However, citing the Holocaust in this context is not specifically related to what Israel chooses to name its army or the right of Israeli Jews there to defend themselves. It concerns first and foremost the right of the Jewish people not to bear the responsibility for the atrocities committed by their army on the pretext of self-defense. The same logic extends to those resisting Israel and its provocations: no one has the right to hold us responsible for terrorism by claiming that it is a form of self-defense or by considering it a logical consequence of globalization (a form of fate or compulsion, as Jean Baudrillard maintains).”
In an interview where Suella coerced a bright Black student into a “friendly discussion,” she told the student that she was worried about the anti-Semitism she’s witnessed at the protests (where?) she had gone to… (did she accidentally go to a white supremacists rally?) and that we should be taking Jewish students who are scared seriously… imagine telling a Black student anywhere fully deadpanned that you’re worried about anti Semitism and not even mention a society (and thus university campuses) that are rife with anti-Blackness. It’s astonishing what people will care about, while the rest of us scream about our basic human rights.
People have the gall to comment on my IG about anti-Semitism they heard at a protest... yet when I ask them where and when this happened they go silent… unable to give me any details. If it’s true, I believe it should always be reported, and documented because anti-Semitism has no space in the movement for the liberation of Palestine. Yet so often these things are said with no proof... imagine that!

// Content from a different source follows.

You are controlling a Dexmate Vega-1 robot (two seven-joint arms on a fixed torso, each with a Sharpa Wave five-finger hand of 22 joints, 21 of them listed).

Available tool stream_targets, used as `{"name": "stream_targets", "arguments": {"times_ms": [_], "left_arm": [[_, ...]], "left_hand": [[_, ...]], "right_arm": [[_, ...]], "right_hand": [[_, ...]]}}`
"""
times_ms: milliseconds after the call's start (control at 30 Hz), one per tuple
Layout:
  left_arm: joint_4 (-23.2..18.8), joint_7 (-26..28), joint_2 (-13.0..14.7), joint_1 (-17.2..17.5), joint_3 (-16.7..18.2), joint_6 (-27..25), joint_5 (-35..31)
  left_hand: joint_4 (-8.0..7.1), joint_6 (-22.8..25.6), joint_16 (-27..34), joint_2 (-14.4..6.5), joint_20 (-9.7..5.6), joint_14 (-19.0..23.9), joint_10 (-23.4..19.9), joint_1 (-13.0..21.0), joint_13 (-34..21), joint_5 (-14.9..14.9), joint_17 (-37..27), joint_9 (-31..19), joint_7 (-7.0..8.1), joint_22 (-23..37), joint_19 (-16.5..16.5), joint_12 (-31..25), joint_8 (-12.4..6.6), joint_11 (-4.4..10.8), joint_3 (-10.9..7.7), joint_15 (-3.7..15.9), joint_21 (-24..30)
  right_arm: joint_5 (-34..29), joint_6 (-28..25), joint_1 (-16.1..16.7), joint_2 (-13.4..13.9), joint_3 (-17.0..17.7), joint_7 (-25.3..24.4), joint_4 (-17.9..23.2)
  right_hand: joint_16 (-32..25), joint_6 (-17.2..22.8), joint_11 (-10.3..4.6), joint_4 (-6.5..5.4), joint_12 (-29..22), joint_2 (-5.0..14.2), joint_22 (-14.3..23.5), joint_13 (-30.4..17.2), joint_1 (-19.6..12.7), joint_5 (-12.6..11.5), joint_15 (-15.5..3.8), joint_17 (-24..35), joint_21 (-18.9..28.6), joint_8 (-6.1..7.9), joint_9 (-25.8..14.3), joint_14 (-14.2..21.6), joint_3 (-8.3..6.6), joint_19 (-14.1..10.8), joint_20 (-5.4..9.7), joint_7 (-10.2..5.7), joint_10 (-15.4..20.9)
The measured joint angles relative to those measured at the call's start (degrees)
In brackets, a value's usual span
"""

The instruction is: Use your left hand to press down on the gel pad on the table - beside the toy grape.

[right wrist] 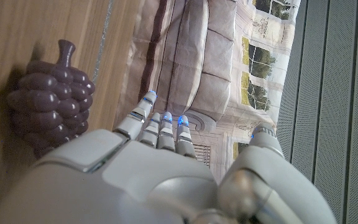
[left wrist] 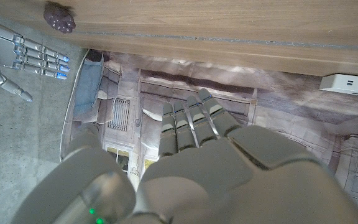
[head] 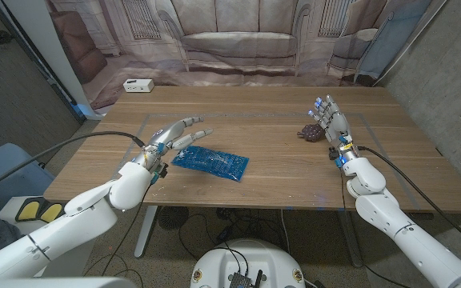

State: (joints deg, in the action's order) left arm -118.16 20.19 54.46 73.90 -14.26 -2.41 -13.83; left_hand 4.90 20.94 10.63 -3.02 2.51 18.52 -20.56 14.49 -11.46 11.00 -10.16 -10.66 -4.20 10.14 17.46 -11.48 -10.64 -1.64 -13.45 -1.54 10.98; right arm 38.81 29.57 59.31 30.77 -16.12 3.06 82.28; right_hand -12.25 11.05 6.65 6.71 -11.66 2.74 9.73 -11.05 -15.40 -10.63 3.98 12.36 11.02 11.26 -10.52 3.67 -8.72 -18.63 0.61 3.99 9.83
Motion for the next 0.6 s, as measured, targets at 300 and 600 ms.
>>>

I have been going to pro-Palestine protests since I was a teenager. From Sydney to Montreal to New York to Los Angeles, I’ve been to many different cities and protested where I can, boldly. In these many times over many decades, I’ve never once seen anti-Semitism at any pro-Palestine protest. I’m not saying it doesn’t happen, I’m saying that this continued suggestion that there is inherent anti-Semitism in the movement is deeply dangerous and it also feels like a bad-faith continuation of derailing a legitimate liberation movement by insisting that everything that is liberatory from the group that’s being occupied is an act of malice and vengeance…
…but then I remember that the ADL (the infamous anti-Defamation League, that again, strangely only targets supposed acts of anti Semitism… not the many other ways people are “defamed”) considers “From The River To The Sea” anti-Semitic, thereby, presumably, the very existence of Palestine is also so.
The ADL has reported the sky-rocketing rise of anti-Semitism since October… yet the majority of people who have been attacked or murdered since October are Muslims and Palestinians… and I’m just talking about the U.S. There was the fatal killing of Samantha Woll, a Rabbi in Detroit, but that wasn’t anti Semitism… it was a home invasion. If anti-Semitism is on the rise (which I know it is because I see white supremacists wield it regularly… it’s just not usually people protesting for Palestine) and we care about the violence of all human life… why aren’t we also speaking about the very real and blatant Islamophobia that is also (and has been) rising?
(Is it because deep down you think Muslims deserve the violence they face? Be honest)
Since October, a six-year-old Palestinian boy, Wadea Al Fayoume, was stabbed to death (by his landlord) 26 times. Dr Talat Jahan Khan, a beloved Texan doctor, and a friend’s family friend, was stabbed to death at a picnic table. Hisham Awartani, Tahseen Ali Ahmad and Kinnan Abdalhamid were shot at for wearing a keffiyeh, now Hisham is paralyzed from the neck down.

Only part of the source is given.